◆ WHAT TO PRODUCE
Retype the whole listing exactly. Leave out pictures.

◆ MATERIAL PROVIDED
====
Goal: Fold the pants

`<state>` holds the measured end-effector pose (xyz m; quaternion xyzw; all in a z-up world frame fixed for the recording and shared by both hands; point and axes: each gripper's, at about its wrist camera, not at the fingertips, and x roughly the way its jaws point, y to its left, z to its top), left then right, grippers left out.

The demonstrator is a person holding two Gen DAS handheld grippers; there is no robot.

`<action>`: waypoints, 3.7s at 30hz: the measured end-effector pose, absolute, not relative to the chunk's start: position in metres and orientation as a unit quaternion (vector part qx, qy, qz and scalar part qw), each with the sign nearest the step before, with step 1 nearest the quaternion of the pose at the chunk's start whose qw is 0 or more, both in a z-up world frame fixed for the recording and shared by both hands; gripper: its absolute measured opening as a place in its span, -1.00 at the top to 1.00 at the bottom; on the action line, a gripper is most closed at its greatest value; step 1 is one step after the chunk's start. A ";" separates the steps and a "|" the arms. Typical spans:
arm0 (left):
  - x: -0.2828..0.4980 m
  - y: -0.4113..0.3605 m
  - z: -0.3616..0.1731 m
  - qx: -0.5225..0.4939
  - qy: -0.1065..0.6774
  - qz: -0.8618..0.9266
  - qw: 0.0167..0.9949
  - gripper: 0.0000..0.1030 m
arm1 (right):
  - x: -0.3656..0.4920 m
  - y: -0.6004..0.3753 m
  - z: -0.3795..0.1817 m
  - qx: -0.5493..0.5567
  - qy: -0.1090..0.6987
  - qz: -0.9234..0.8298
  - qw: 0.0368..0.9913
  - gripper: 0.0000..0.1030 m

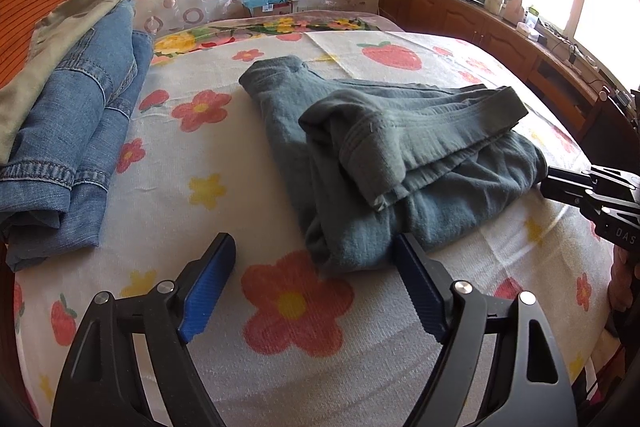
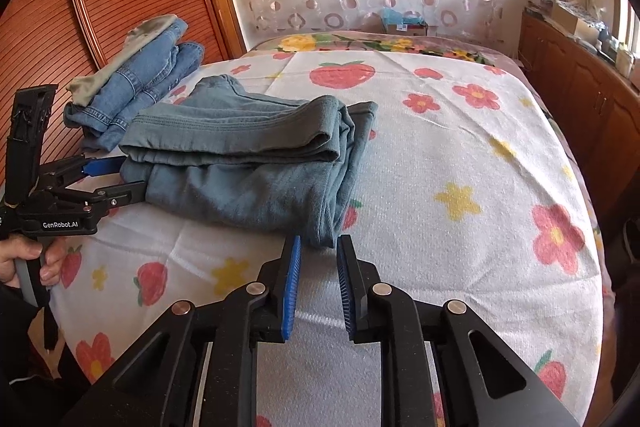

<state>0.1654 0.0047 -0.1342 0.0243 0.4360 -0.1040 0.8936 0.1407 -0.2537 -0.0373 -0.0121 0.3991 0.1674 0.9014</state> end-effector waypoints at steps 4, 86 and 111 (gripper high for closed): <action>0.162 0.009 -0.128 0.013 0.419 -0.109 0.901 -0.29 | 0.143 -0.250 -0.032 -0.016 0.394 0.176 0.902 0.34; 0.157 -0.009 -0.108 0.047 0.419 -0.101 0.901 0.06 | 0.141 -0.240 -0.019 -0.089 0.372 0.155 0.911 0.21; 0.158 -0.003 -0.117 0.024 0.424 -0.098 0.900 0.06 | 0.182 -0.241 -0.028 -0.045 0.379 0.184 0.906 0.81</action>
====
◆ SOLUTION TO THE PROBLEM
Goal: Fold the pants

`<state>` holds the measured end-effector pose (xyz m; quaternion xyzw; all in a z-up world frame fixed for the recording and shared by both hands; point and axes: each gripper's, at about its wrist camera, not at the fingertips, and x roughly the way its jaws point, y to its left, z to its top), left then right, grippers left out.

The demonstrator is a person holding two Gen DAS handheld grippers; there is no robot.

`<action>`: waypoints, 3.7s at 30hz: the measured end-effector pose, absolute, not relative to the chunk's start: position in metres and orientation as a unit quaternion (vector part qx, qy, qz and scalar part qw), each with the sign nearest the step before, with step 1 nearest the quaternion of the pose at the chunk's start whose qw is 0 or more, both in a z-up world frame fixed for the recording and shared by both hands; gripper: its absolute measured opening as a place in its span, -1.00 at the top to 1.00 at the bottom; on the action line, a gripper is most closed at its greatest value; step 1 is one step after the chunk's start. A ";" separates the steps and a "|" the arms. Typical spans:
arm0 (left):
  - x: -0.2828..0.4980 m
  - y: -0.4113..0.3605 m
  - z: -0.3616..0.1731 m
  - qx: -0.5225..0.4939
  - qy: -0.1065..0.6774
  - qz: -0.8618..0.9266
  - qw: 0.0167..0.9949
  - gripper: 0.0000..0.1030 m
arm1 (right):
  - x: -0.3656..0.4920 m
  - y: -0.6004..0.3753 m
  - z: -0.3795..0.1817 m
  - qx: -0.5493..0.5567
  - qy: -0.1090..0.6987
  - qz: -0.9234..0.8298
  - qw: 0.0368..0.9913
  - gripper: 0.0000..0.1030 m


<state>0.1654 0.0047 -0.1342 0.0243 0.4360 -0.1040 0.8936 0.1407 -0.2537 -0.0373 -0.0121 0.3991 0.1674 0.9014</state> end-effector waypoints at steps 4, 86 and 111 (gripper high for closed): <action>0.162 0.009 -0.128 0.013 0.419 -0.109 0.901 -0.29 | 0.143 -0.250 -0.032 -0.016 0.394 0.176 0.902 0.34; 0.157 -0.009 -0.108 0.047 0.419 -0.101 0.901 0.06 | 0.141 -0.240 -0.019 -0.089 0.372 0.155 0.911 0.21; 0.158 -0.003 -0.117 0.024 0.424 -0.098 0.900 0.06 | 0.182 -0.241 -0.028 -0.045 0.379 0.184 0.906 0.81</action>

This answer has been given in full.